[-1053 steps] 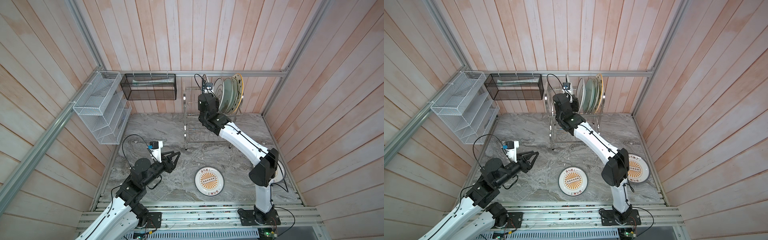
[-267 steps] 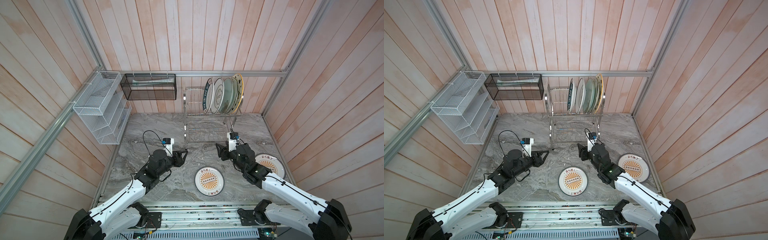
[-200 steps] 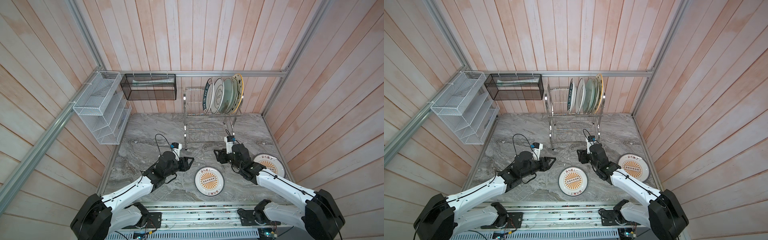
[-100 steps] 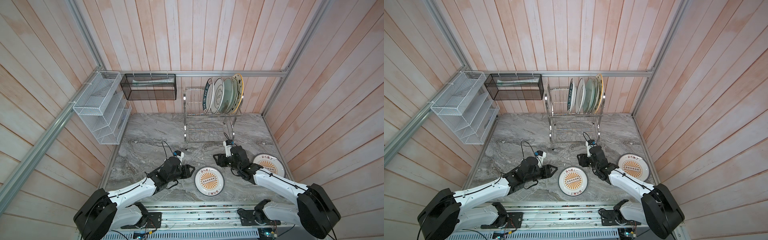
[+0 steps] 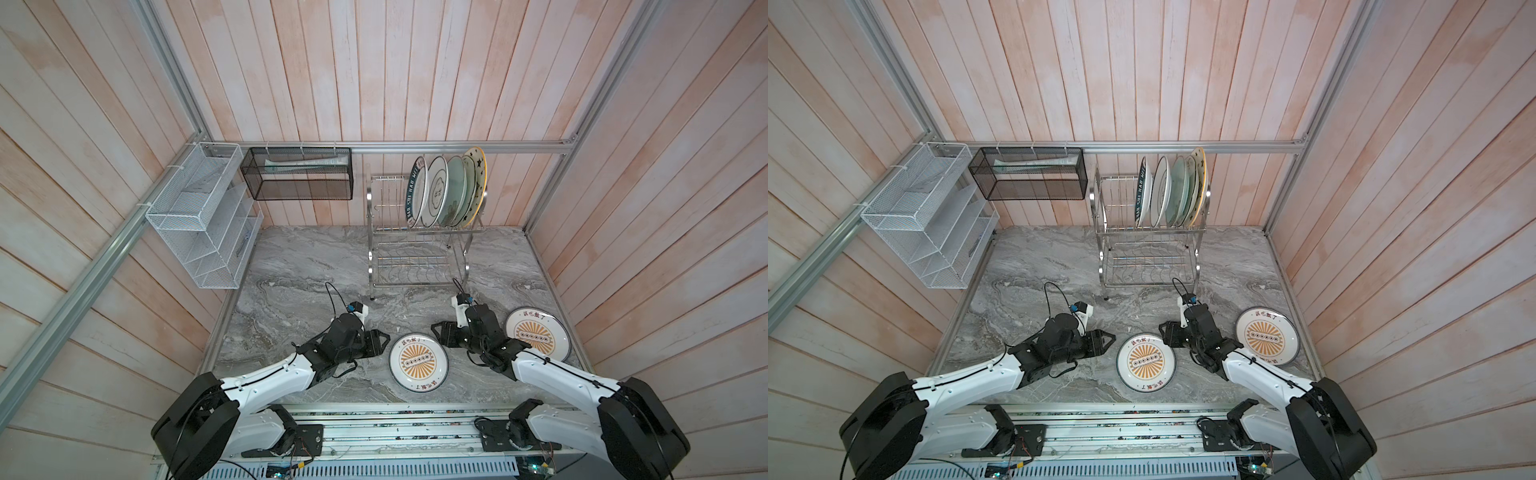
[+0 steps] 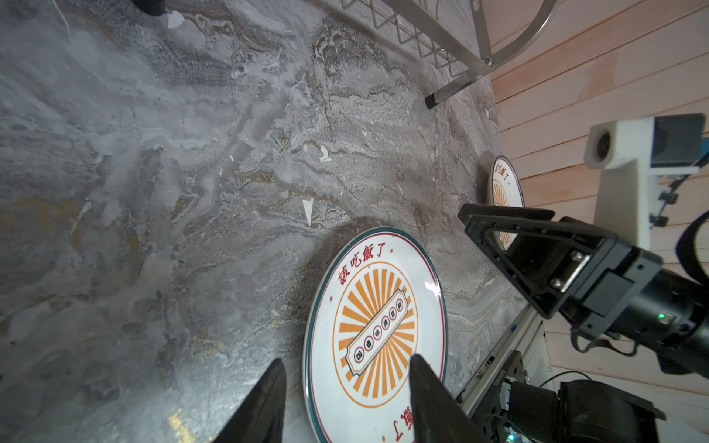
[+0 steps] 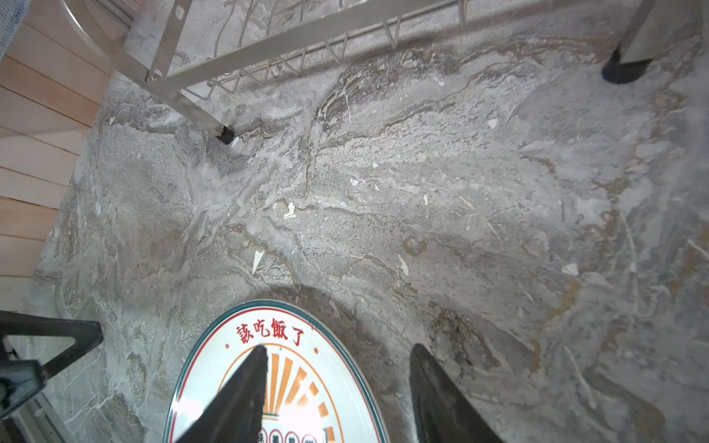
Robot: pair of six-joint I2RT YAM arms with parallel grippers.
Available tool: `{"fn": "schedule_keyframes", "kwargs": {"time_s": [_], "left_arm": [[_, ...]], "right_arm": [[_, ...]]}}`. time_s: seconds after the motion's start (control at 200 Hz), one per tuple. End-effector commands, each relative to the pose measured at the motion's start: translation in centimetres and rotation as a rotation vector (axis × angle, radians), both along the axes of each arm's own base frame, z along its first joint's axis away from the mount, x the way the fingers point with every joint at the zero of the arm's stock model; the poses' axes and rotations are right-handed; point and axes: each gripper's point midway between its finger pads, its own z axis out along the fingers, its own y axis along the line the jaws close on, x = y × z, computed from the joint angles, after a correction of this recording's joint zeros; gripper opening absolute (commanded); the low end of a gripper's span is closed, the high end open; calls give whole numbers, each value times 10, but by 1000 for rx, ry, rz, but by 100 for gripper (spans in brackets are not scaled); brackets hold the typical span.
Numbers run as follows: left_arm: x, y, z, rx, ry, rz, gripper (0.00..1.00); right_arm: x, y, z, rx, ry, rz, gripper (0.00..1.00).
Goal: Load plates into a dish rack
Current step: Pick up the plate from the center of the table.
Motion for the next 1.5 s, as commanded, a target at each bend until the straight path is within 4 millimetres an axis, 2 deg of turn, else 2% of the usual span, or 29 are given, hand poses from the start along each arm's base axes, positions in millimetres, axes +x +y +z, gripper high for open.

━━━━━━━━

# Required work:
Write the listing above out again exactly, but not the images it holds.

# Written response:
[-1053 steps] 
[-267 steps] 
[-200 steps] 
[-100 steps] 
[+0 steps] 
[+0 steps] 
[+0 steps] 
Robot: pair of six-joint I2RT YAM arms with parallel grippers.
Available tool: `{"fn": "schedule_keyframes", "kwargs": {"time_s": [_], "left_arm": [[_, ...]], "right_arm": [[_, ...]]}}`. time_s: seconds after the motion's start (control at 200 Hz), one per tuple. End-effector commands, each relative to the pose measured at the motion's start: translation in centimetres and rotation as a rotation vector (axis × angle, radians), both along the axes of each arm's own base frame, z along its first joint's axis away from the mount, x the way the fingers point with every joint at the zero of the arm's stock model; the poses' axes and rotations are right-handed; point and axes: each gripper's point midway between its finger pads, its own z axis out along the fingers, its own y axis along the line the jaws close on, x = y × z, computed from the joint angles, after a correction of this recording's joint zeros; gripper opening absolute (commanded); the low end of a gripper's span is closed, the high end open; calls give whole numbers, each value times 10, but by 1000 for rx, ry, rz, but by 100 for gripper (spans in brackets are not scaled); brackets hold the typical span.
Numbers run as follows: left_arm: x, y, z, rx, ry, rz, gripper (0.00..1.00); right_arm: x, y, z, rx, ry, rz, gripper (0.00..1.00).
Goal: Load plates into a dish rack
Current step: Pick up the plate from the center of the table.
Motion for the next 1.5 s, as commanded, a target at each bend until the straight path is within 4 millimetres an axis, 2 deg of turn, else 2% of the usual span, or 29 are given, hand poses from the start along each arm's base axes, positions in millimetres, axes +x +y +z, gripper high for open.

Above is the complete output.